« C’est gratuit et ça le restera toujours. » Le slogan inscrit sur la page d’accueil de Facebook pourrait être celui des cibistes présents hier au Salon Millau Radio, dans la salle des fêtes du parc de la Victoire. Et oui, la CB – comprendre Citizen Band -, c’est un peu le grand-père du réseau social créé par l’Américain Mark Zuckerberg… à quelques différences près.

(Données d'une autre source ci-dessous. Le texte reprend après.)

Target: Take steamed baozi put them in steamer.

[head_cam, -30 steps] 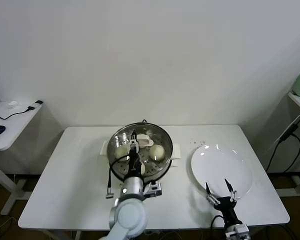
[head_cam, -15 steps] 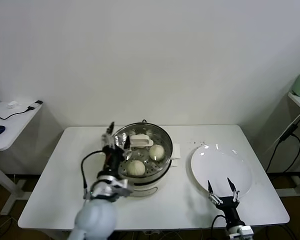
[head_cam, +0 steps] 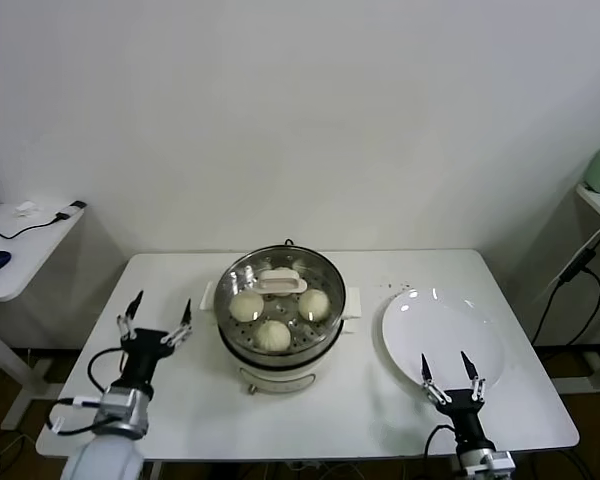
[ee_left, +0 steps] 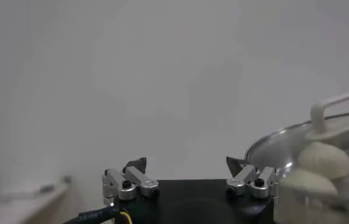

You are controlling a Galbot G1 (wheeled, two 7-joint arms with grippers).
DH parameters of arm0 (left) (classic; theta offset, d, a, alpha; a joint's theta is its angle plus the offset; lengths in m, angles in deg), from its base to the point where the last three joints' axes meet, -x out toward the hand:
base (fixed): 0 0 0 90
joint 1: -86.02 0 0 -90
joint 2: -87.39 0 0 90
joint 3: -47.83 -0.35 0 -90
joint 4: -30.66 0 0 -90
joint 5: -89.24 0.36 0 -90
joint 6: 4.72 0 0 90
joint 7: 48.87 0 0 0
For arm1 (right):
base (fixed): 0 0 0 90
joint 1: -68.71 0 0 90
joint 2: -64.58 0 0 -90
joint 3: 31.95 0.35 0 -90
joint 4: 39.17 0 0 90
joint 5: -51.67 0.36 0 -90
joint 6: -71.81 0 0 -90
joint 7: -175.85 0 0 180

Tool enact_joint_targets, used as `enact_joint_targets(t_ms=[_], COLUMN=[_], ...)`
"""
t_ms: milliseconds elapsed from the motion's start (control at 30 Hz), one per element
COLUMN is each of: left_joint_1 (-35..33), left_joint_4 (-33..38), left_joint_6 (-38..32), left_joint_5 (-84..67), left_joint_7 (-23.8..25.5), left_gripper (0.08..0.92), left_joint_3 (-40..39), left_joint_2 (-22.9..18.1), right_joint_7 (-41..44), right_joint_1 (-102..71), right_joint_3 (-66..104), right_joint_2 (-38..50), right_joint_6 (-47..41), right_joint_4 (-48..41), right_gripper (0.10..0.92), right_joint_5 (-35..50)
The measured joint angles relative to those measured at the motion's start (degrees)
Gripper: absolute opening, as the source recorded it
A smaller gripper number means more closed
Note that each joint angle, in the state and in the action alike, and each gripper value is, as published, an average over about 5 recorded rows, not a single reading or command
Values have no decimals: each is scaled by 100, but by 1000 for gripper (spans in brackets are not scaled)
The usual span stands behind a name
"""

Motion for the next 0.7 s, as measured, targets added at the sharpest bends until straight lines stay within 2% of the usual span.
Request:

« J’ai retrouvé un copain que j’avais perdu de vue depuis quatorze ans. A force d’échanger, on a deviné qu’on se connaissait. » Florent Lautrec se branche régulièrement sur sa CB depuis les années 80. A l’époque, victime d’un accident de la route, il est immobilisé chez lui pendant des mois. Une situation peu propice pour se distraire et se changer les idées : « Mon frère était déjà dans la radio. Il m’a installé la CB. Ça m’a redonné le goût de parler, de me réintégrer. » Derrière le micro, personne ne juge. Une fois l’émetteur branché, les conversations fusent, les rencontres s’opèrent : « Les ondes sont un espace de convivialité. Et on peut discuter tout en restant dans l’anonymat. » Pas la peine de divulguer son identité. Chaque cibiste possède son nom de code : Libellule, Kodak ou Peace pour les plus branchés. Seul problème soulevé par le passionné : les conversations sont entendues par tous les « connectés ».
Un manque de proximité qui n’empêche pas les belles rencontres. Retour quinze années en arrière. Sur les ondes, Florent entre en contact avec une certaine Zazou, sa compagne actuelle.
Quelques stands plus loin, de grands enfants font voler des hélicoptères. Sur la table, planeurs et avions, figurines bien cramponnées à leur ceinture, attendent leur tour. Pour les débutants en aéromodélisme, Didier Caldara, président de l’association Les Vautours de Millau, ne manque pas de conseils : « Il vaut mieux se fabriquer sa bête de vol soi-même et apprendre à la réparer. » A 10 ans, c’est avec des cagettes de légumes que Didier avait fabriqué son premier engin.